We Don’t Mean You (Manchester Guardian 30/12/63)

Holocaust_resized
Hungarian Jews being selected by Nazis to be sent to the gas chamber at Auschwitz concentration camp

Years ago, when the war began, I spent my afternoons with a group of Englishwomen who, day after day, said Hitler was right…Gassing was the best thing for them…We ought to do the same with them here. And when I said, “How can you talk like that in front of me when you know I’m Jewish!” they opened their eyes wide in astonishment, and with startled sincerity said, “But Leila, we don’t mean you!”

A friend was standing the other night near a group of busmen in South London. Gesturing towards the long weary bus queue, they were saying: “Black bastards…Dirty niggers…Why don’t they send the pack of them home!” And among the group of busmen was one West Indian.

They don’t mean you, conductor from Jamaica. They will humiliate, deport, torture, kill; or they will applaud or condone it; but they are kind people and they don’t mean you. You are the exception, because you are their friend. And all around are other groups of people, also killing, applauding, and condoning, and with different friends of whom they make an exception. So in the end the killers can preserve their kindness while exterminating themselves. But don’t be ill bred; don’t betray your un-Englishness by taking it personally.

“We don’t mean you,” they said. In one sense, they did mean me. In one sense they meant me very much, because they could kill me in what they thought would be an acceptable way, and this left them free to like me. It was a very happy arrangement for them, both satisfying and safe.

But in a deeper sense it was true that they didn’t mean me. Not the people far away whom they didn’t know, not the people near by who were their friends, these were not the people.

Who was it then, so close to them, so inextricably interwoven with them, that hate was too dangerous to voice directly?

No, they never mean us. They mean the furious father, the betraying mother, the sarcastic schoolteacher, the cold employer, the sniggering girl…they mean the London traffic, the tyrannical bus schedules, the time–clock…they mean the loneliness in the crowds, the emptiness in the clamour, the sterile mothball smell in the starched bed.
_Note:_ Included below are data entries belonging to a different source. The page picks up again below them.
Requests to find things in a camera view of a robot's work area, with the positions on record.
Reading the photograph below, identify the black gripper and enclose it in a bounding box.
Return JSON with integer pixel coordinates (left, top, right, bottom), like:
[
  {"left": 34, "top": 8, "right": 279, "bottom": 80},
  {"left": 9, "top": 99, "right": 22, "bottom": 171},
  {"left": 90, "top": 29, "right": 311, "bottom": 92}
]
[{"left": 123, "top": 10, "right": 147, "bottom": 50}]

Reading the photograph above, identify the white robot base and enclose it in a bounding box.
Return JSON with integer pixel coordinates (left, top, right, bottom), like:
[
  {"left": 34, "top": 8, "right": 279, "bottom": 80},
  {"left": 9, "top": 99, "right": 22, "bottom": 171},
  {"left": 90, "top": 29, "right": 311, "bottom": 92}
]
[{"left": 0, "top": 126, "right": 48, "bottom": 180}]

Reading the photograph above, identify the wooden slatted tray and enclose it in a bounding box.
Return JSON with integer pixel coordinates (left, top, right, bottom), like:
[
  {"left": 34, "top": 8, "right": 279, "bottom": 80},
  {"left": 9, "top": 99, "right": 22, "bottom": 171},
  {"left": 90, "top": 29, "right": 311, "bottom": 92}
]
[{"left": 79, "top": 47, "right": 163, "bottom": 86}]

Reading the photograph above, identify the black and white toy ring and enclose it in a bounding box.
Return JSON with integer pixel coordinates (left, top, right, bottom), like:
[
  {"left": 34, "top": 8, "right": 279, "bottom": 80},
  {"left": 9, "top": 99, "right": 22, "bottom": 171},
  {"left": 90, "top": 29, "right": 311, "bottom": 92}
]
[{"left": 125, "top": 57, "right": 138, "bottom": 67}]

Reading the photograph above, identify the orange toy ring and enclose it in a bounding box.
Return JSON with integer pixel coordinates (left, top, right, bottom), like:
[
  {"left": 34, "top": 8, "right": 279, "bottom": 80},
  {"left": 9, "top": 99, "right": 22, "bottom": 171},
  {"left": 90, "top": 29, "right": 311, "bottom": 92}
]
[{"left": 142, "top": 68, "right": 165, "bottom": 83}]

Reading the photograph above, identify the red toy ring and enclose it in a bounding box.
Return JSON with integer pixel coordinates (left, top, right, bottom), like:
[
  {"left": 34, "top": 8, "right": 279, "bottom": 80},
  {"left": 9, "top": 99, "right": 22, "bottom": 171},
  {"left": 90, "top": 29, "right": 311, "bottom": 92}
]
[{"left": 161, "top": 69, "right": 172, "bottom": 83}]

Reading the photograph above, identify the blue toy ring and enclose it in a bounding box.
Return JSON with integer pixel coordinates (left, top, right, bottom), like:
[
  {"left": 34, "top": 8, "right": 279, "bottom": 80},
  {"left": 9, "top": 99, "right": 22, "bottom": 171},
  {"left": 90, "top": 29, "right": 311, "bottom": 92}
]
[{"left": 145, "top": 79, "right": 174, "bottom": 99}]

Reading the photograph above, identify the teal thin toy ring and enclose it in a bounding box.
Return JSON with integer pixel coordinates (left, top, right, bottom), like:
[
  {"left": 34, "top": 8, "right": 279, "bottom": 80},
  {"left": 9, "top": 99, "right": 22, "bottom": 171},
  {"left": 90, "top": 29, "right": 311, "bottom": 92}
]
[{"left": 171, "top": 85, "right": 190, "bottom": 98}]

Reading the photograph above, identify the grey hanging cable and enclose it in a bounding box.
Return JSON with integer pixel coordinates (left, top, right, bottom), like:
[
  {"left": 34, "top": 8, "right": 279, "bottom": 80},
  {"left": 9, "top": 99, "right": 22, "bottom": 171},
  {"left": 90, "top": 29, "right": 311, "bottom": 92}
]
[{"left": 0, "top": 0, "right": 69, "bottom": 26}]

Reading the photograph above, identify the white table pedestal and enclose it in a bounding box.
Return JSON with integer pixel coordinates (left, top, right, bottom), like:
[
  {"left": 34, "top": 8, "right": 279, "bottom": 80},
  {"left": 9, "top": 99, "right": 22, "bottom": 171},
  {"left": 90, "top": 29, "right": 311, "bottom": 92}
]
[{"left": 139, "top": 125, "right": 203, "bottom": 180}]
Their nerves are still raw from the wild panic of the school-bell, the factory blast; their ear still rings from the unexpected blow.
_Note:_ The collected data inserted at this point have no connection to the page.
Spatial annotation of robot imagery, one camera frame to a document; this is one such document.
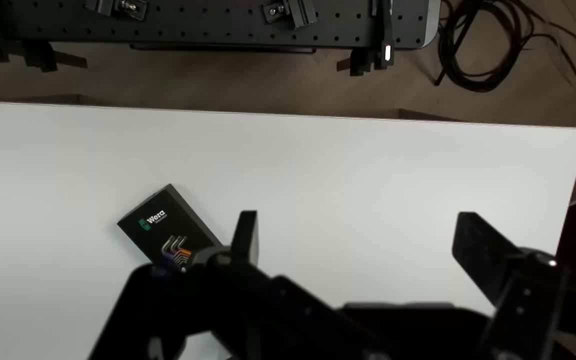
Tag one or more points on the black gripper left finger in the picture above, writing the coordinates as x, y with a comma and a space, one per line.
246, 234

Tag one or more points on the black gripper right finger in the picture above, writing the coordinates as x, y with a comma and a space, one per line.
485, 251

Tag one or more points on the black hex key set box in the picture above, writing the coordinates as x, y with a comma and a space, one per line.
165, 227

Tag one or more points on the black perforated breadboard cart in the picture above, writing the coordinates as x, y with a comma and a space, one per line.
200, 20

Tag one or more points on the black clamp with white label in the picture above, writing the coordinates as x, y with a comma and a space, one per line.
9, 50
377, 55

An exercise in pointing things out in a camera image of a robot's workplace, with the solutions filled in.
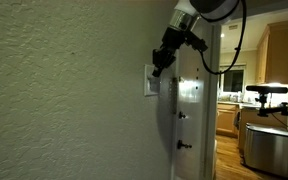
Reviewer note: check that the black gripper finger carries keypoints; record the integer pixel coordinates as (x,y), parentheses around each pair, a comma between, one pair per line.
(169,61)
(157,63)

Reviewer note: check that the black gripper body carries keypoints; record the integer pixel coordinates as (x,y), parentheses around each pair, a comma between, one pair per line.
(172,41)

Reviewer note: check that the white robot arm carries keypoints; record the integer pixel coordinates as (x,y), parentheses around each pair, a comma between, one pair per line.
(204,8)

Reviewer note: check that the grey metal door panel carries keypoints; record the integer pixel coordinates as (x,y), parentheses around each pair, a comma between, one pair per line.
(189,100)

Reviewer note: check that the round ceiling light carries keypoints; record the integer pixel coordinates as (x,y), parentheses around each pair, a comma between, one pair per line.
(222,35)

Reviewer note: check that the small metal hook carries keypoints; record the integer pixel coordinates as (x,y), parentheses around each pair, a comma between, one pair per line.
(183,115)

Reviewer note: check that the ceiling air vent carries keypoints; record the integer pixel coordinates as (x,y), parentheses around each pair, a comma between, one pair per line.
(233,27)

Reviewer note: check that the dark kitchen window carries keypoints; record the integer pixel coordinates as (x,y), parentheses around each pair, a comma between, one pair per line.
(233,81)

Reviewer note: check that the wooden base cabinet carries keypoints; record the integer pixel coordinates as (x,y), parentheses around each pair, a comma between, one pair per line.
(226,120)

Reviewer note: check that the black door knob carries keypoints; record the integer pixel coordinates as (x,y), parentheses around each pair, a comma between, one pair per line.
(183,145)

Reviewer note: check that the dark hanging towel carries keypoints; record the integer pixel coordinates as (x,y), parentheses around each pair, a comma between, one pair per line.
(237,120)

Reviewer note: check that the stainless steel trash can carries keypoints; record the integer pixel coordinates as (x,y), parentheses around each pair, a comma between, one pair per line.
(267,150)

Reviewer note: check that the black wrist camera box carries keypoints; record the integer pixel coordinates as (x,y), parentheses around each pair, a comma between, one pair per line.
(196,41)

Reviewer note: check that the white switch wall plate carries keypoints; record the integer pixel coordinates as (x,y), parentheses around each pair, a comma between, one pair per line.
(149,87)

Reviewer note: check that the white door frame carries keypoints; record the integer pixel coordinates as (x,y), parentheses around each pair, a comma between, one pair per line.
(211,100)

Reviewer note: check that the black stereo camera bar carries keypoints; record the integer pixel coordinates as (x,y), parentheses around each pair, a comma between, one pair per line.
(266,89)

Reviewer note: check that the wooden wall cabinet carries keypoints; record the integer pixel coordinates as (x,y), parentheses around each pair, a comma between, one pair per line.
(277,53)

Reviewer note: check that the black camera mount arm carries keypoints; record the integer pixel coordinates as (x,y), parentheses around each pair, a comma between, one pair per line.
(277,110)
Cringing from the void in the large central-heated house and carefully tended garden, all silent and empty of children, or cringing from the pressure in the tiny room with three demanding children under five and the only lavatory outside, they feel a secret satisfaction when a union of loved children and loved parents, whom they suspect of tranquility, is torn apart.
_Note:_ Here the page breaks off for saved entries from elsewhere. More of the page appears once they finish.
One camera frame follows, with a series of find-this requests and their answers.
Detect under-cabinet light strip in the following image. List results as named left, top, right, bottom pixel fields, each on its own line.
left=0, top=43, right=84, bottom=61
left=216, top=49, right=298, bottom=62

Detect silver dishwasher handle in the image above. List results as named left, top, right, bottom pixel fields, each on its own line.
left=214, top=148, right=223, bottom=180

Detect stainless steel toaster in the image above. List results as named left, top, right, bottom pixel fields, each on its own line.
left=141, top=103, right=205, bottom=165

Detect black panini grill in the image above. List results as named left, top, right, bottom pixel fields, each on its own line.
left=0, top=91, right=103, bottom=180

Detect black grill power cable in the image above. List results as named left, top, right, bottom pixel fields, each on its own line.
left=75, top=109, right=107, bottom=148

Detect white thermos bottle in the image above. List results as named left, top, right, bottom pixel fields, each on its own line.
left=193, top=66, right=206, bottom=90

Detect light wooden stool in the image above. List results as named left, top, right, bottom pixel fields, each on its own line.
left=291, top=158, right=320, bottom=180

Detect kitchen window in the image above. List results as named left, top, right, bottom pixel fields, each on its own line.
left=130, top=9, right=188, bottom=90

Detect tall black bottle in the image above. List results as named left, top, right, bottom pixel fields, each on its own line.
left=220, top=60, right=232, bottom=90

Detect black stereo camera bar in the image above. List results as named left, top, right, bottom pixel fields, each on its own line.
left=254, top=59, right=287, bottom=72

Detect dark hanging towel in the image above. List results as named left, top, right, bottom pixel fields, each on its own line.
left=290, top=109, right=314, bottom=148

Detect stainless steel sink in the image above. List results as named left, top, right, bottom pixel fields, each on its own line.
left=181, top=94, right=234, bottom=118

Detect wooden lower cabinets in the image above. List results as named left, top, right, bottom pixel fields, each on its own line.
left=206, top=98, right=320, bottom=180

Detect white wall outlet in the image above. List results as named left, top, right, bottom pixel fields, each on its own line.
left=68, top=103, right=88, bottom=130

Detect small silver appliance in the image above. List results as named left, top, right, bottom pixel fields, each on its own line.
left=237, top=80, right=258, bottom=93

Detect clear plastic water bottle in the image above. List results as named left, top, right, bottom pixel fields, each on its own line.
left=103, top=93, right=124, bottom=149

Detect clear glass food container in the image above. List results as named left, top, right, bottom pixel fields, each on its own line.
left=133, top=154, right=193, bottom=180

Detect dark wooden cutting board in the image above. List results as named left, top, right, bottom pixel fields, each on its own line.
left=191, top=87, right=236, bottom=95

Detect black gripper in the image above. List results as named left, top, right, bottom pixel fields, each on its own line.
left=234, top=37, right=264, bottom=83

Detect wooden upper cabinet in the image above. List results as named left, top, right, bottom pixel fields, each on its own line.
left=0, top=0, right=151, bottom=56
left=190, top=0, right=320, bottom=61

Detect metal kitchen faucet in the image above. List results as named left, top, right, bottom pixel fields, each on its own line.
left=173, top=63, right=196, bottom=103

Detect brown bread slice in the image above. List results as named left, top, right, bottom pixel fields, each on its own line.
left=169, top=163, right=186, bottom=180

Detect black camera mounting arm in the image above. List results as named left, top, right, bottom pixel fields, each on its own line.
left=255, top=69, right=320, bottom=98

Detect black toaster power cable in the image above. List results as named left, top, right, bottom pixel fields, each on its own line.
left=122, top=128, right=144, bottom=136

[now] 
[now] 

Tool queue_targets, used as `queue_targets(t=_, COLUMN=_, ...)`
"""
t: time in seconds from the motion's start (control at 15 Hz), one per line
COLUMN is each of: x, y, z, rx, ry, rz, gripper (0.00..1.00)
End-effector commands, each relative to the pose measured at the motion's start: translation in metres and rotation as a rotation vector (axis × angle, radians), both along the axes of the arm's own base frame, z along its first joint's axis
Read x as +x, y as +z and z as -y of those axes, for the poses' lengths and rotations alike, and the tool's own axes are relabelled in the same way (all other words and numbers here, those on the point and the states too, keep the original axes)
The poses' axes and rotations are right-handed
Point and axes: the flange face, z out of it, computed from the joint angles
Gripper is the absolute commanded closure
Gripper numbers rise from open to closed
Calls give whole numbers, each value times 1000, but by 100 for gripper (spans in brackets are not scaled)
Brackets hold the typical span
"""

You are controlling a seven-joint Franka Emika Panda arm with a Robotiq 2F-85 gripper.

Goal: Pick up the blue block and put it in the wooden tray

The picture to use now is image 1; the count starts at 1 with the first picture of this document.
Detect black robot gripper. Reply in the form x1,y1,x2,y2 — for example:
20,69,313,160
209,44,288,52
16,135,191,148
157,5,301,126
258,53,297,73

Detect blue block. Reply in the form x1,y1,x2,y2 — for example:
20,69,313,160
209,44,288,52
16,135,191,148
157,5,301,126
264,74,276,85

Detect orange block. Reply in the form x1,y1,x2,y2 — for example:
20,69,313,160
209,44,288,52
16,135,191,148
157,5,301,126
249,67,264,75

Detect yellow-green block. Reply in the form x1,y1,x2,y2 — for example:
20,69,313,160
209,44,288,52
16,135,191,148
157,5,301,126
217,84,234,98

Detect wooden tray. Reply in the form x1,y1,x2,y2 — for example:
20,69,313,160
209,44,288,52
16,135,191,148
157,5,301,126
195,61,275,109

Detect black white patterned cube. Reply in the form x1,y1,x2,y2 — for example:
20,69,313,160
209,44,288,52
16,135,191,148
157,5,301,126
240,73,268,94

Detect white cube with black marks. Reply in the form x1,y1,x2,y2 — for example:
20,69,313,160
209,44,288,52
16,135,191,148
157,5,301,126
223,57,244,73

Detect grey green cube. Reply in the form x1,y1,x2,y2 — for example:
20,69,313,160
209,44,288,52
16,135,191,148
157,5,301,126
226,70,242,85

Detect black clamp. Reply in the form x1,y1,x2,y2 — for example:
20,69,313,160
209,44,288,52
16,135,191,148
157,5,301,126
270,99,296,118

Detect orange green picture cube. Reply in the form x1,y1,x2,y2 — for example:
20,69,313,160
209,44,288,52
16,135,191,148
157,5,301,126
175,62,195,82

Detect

Still petrified by the crash on the door of the drunken lodger, the man for the rent, the schoolboard officer, they feel a secret satisfaction in the knock of the Gestapo.

Still sick in the stomach at their exile to infant school, to boarding school, to a dark cupboard, to their bedroom, to the hospital, to the cold stone of a front door step, how pleasant it is for them to have the power of deportation and to feel it, to relish it.

And those of us who try to form bonds out of love, not hate, are we perhaps sometimes like the married couples who adopt a child to plaster over their own infirmity? Oh, I am all for groups founded on brotherhood; I have joined so many of them; yet how easily the stewards become oppressors, the brothers bastards, and with what noble altruism a comrade can be tossed to the wolves for “the people’s” sake. What hidden, untended wounds are festering under the hate; and if they fester under the love too, what can we build that is healthy?

West Indian on the South London pavement, no Englishman will accept you till he accepts himself. A people so torn by wounds that must never be admitted would not want you to be whole and happy. Who can love his neighbour until he loves himself?